Трофейная пушка | страница 3



Они сейчас уже далеко от фронта, в дубовом лесу выжаривают вшей из одежды, моются, бреются, ждут обеда и отрядили ординарцев за самогоном, а он вот тут с дивизионом возле паршивого мостика застрял. Он со своими солдатами почти волоком тащит машины и пушки. За то время, как оторвался от бригады, пушки его стреляли только раз, и теперь он не досчитывается сорока бойцов и половины снарядов. Сколько еще идти следует, почти не евши и не спавши?

Спят сейчас бойцы в машинах и возле машин на грязной, размешанной стерне, не по уставу спят, они просто заслуженно отдыхают. Обувь у солдат разбита, гимнастерки полопались на спинах и зашиты, у кого через край, у кого онучи вместо заплат пришиты. До первого мая еще двадцать дней — тогда дадут новое, летнее обмундирование; срок в нашей армии по смене обмундирования приурочен к великим дням: первый май — летнее, седьмое ноября — зимнее — настоящий праздник. Заведено носить нашему солдату одежду от праздника до праздника, от осеннего до весеннего. Это межобмундировочное время на войне пережить трудно.

Майор Проскуряков смотрит на местечко, уютно расположившееся в ручьевине. Местечко, совсем не потревоженное войной.
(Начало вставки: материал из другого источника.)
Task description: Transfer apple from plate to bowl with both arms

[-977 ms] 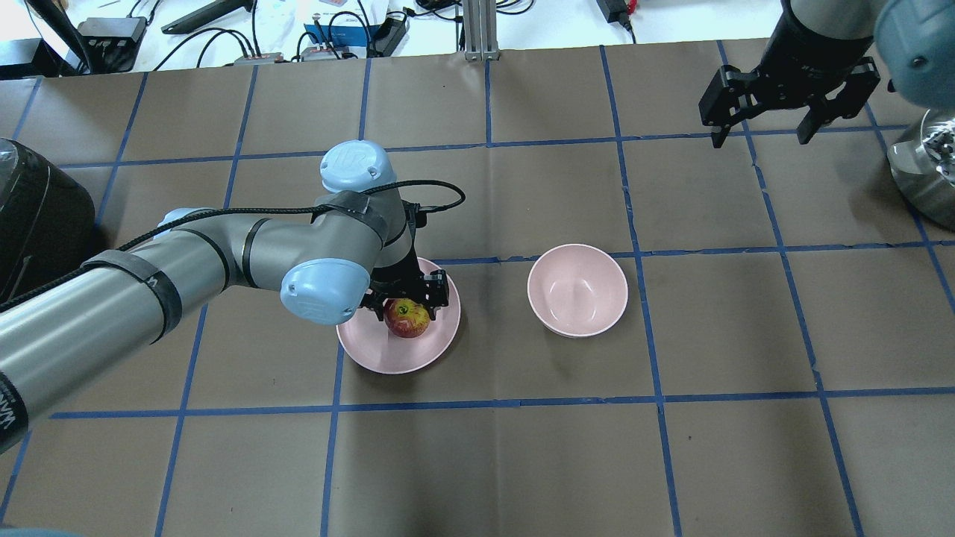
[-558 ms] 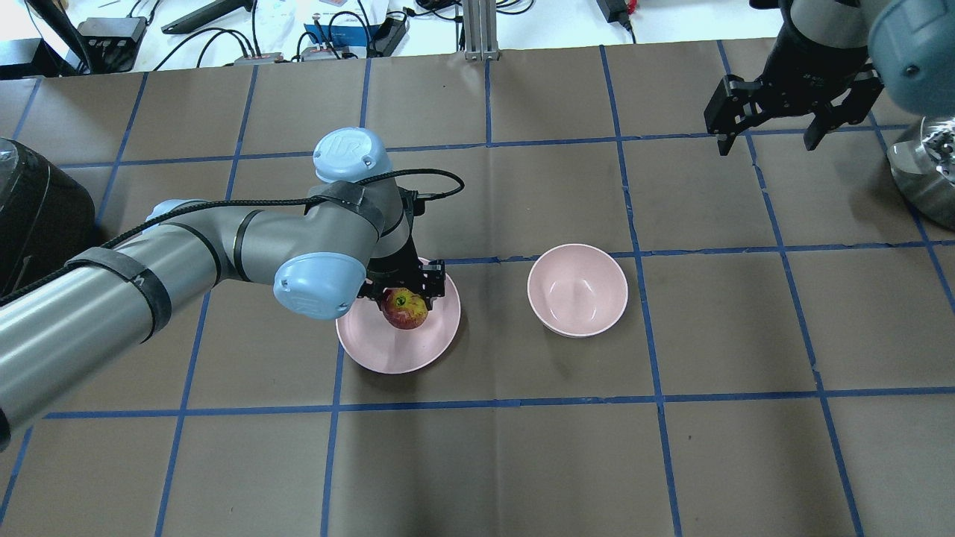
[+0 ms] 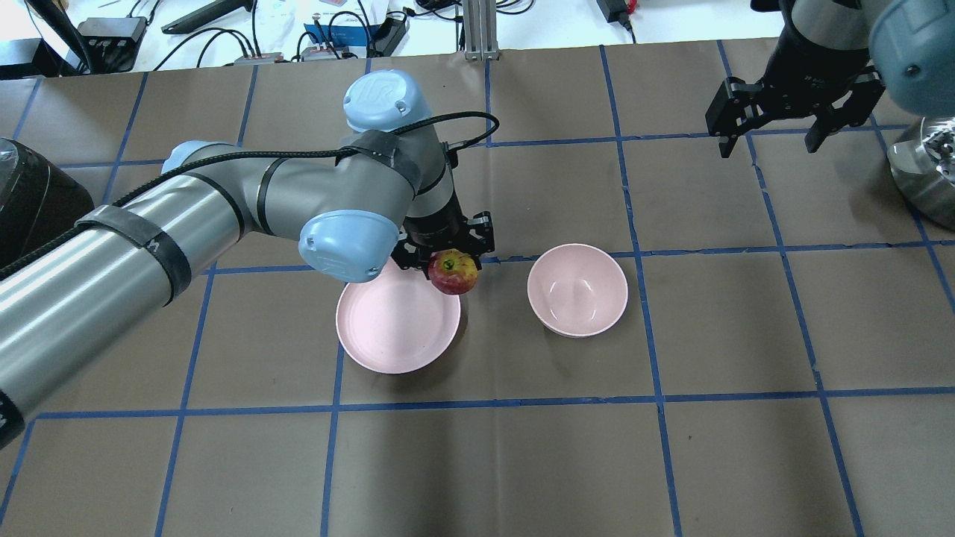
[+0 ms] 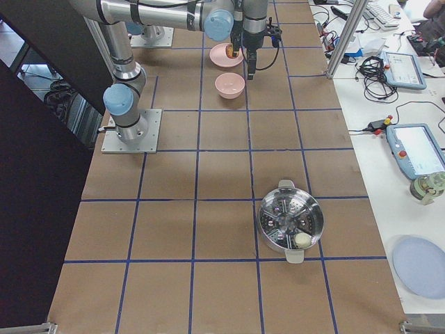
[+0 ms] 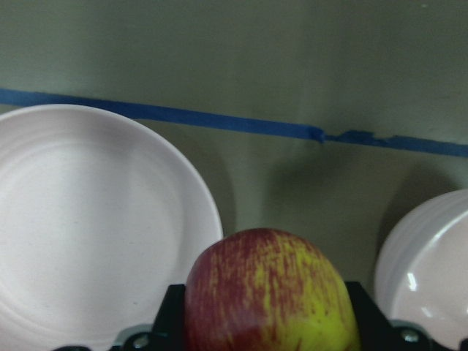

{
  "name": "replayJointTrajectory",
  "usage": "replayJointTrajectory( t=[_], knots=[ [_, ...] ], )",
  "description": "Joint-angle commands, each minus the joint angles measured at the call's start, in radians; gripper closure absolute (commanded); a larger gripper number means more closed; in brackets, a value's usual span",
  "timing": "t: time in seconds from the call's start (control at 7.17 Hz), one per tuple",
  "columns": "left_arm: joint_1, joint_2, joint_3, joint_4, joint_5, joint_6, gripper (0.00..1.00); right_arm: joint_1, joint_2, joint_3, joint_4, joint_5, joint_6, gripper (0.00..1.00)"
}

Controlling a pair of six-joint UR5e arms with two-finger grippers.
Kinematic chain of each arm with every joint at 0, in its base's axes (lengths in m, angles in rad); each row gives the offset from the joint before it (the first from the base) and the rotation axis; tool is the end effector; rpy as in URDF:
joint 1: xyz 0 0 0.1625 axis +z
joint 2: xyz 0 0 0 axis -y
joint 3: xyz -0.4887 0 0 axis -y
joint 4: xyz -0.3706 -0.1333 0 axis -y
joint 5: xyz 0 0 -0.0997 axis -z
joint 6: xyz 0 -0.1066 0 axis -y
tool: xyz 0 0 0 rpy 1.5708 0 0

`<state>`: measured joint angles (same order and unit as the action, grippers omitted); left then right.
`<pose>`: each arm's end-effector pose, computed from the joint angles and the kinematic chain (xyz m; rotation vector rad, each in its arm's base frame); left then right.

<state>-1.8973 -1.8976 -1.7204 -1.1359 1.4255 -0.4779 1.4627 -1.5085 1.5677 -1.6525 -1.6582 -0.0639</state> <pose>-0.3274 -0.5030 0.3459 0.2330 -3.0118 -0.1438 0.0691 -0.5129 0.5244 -0.0690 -3.0517 0.0228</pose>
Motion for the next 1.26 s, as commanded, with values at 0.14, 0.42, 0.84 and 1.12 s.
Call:
replayJointTrajectory(
  t=[0.14, 0.42, 0.84, 1.12],
  knots=[
    [-0.113, -0.104, 0.138, 0.027, -0.045, -0.273, 0.86, 0.001, 0.001, 0.0, -0.004, -0.052, -0.005, 0.0],
    [-0.195, -0.21, 0.199, 0.03, -0.048, -0.343, 0.86, -0.001, 0.001, 0.009, -0.007, -0.066, -0.005, 0.0],
    [-0.207, -0.236, 0.184, 0.033, -0.076, -0.308, 0.36, -0.002, 0.001, 0.012, -0.009, -0.066, -0.013, 0.0],
    [-0.206, -0.232, 0.202, 0.066, -0.071, -0.283, 0.0, -0.002, 0.001, 0.014, -0.01, -0.066, -0.014, 0.0]
  ],
)
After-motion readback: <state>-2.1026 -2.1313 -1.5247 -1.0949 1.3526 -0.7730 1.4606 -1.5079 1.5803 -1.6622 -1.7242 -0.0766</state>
Оно в стороне от больших дорог, его не видать издали, и нет в нем никаких сооружений, годных для обороны. Одна только церковь в середине местечка, у нее снят купол вместе с колокольней, и свечи тополей берегут остатки церкви, собою загораживают ее от войны.

Ни одного дома в местечке не разбито, и воронок в огородах нет. И потому оно такое тихое и улыбчиво-грустное от вешнего томленья. Горланят в нем петухи, людей на улицах пока не видно, коровы недоенные мычат. Попрятались люди, окна сверкают, улыбаются белые хаты солнцу, улыбается местечко своим солдатам, зовет их, приветствует.
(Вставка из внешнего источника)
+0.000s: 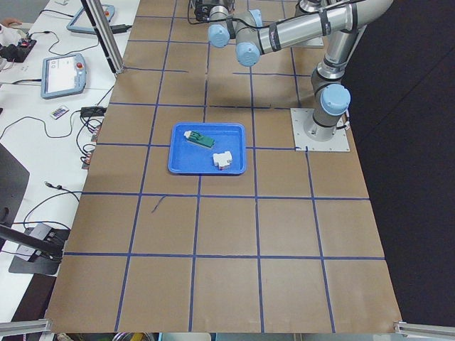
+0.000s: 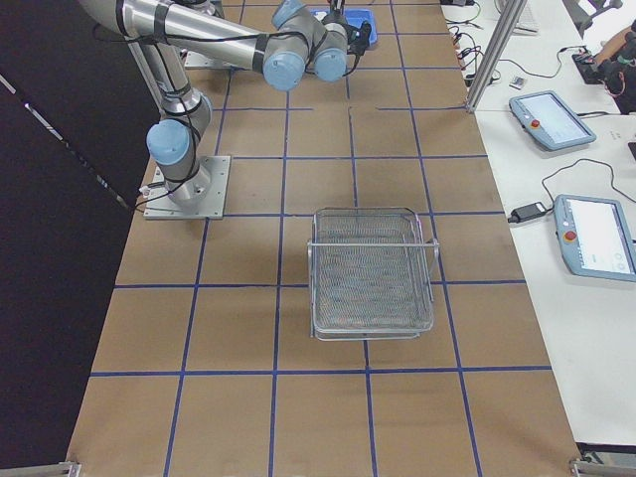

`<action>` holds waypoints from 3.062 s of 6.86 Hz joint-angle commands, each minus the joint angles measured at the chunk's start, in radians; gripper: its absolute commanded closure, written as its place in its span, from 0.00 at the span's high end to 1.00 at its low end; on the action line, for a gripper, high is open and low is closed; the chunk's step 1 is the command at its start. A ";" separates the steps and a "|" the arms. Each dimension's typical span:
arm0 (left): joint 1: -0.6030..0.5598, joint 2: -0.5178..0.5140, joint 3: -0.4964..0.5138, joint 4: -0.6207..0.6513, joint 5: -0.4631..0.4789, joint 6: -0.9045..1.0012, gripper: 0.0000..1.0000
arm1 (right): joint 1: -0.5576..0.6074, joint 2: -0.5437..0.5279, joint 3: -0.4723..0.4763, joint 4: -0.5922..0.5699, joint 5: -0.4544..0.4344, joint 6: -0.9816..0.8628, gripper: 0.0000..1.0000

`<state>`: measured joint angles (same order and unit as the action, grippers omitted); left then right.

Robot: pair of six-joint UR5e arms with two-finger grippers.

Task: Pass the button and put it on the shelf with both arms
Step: 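Close the right gripper on the button's far end beside the left gripper, then open the left gripper and pull it back while the right gripper withdraws, then carry the red button with the right gripper to the wire basket rack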

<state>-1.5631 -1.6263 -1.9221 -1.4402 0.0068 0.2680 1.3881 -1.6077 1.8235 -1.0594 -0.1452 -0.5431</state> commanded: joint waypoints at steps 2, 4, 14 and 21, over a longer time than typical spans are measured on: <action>0.014 0.008 0.018 0.001 0.007 -0.073 1.00 | -0.018 0.003 -0.016 -0.016 -0.017 0.011 0.20; 0.082 0.009 0.083 -0.003 0.266 -0.142 1.00 | -0.114 0.011 -0.148 -0.077 -0.391 0.023 0.20; 0.017 -0.010 0.465 -0.169 1.579 -0.273 1.00 | -0.432 0.213 -0.181 -0.992 -1.510 -0.236 0.25; 0.017 0.011 0.423 -0.195 1.576 -0.194 1.00 | -0.477 0.232 -0.181 -0.978 -1.400 -0.235 1.00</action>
<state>-1.5471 -1.6158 -1.4967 -1.6344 1.5749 0.0773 0.9114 -1.3675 1.6457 -2.0404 -1.5442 -0.7817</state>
Глядя на это местечко, майор Проскуряков тихо радовался ему и чуть завидовал людям, живущим в нем, жалел тех солдат, которые не дошли до него и не видели, как разморенно стоит вода в разлившихся по прилужью ручьях, как кружат и голосят над ними похотливые бекасы, как озаряются зеленью бугры за речкой, и вишневые сады возле хат задумчиво ясны перед цветеньем, у крайнего дома вот уж три или четыре круга прогнал курицу красный петух, не щадит его жена, не дается.
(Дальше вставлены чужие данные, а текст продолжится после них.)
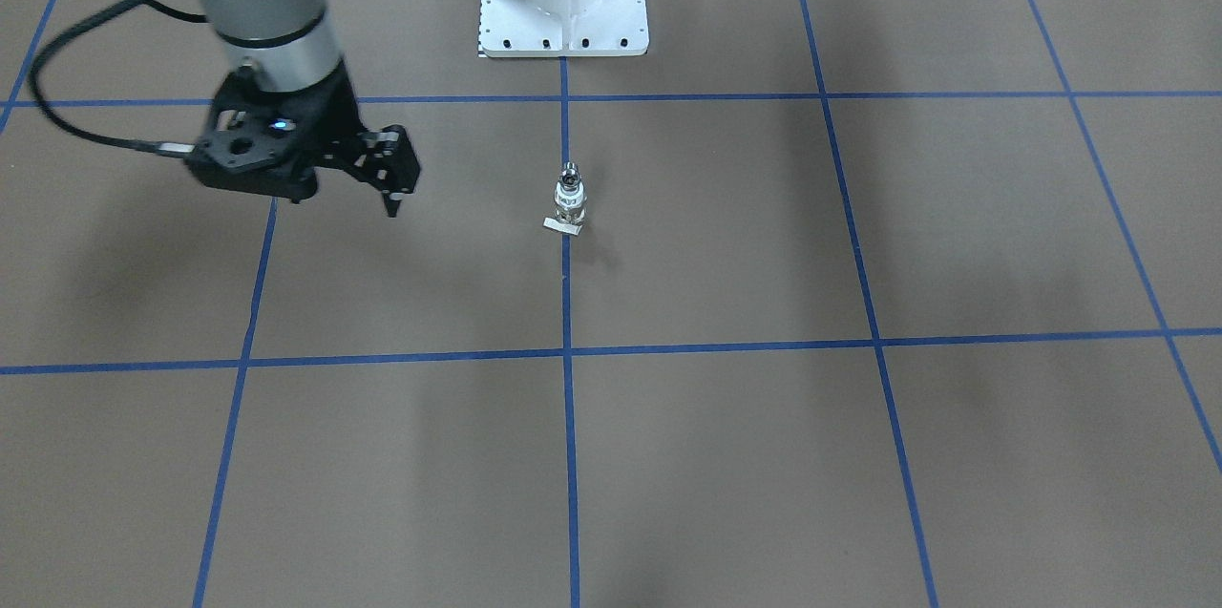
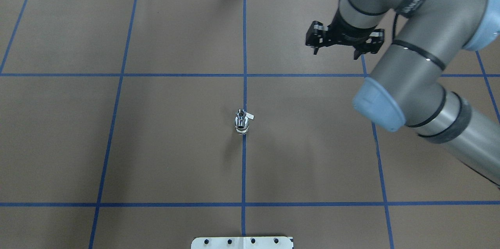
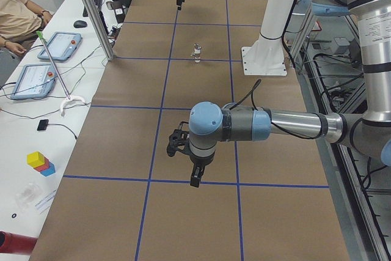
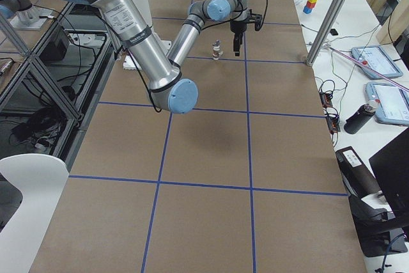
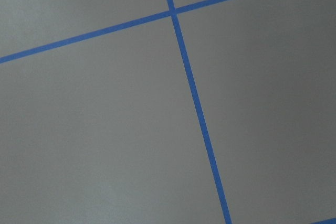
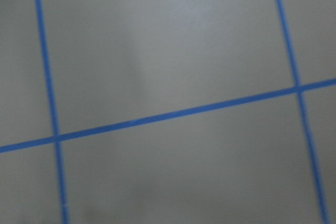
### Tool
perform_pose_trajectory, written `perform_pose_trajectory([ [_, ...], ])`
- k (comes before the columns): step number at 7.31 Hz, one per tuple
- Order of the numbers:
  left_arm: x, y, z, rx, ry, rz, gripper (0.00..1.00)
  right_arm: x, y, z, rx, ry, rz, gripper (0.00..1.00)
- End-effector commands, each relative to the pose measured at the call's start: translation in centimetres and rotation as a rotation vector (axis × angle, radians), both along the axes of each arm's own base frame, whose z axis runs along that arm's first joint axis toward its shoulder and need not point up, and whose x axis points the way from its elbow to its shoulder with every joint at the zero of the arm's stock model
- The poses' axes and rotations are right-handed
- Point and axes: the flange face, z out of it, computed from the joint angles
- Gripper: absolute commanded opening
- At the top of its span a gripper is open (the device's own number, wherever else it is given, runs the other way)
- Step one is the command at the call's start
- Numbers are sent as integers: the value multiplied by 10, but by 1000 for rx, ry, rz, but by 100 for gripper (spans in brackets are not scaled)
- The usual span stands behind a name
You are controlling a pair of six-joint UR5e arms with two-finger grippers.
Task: Assemble PPR valve and pipe with both arms
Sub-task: 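Open the right gripper and lift it away from the valve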
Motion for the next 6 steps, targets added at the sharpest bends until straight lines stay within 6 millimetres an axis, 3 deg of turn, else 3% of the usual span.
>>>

Майор Проскуряков думал только о тех солдатах и командирах, которые погибли недавно. Их он помнил отчетливей, и даже лица людей, и то, как они погибали, ему помнилось. Других, что прошли за годы войны вместе с ним еще и до дивизиона, тех, с которыми он валялся по госпиталям, майор уже не мог представить в отдельности. Не было времени и места, где бы вместились ушедшие от него люди — слишком их было много.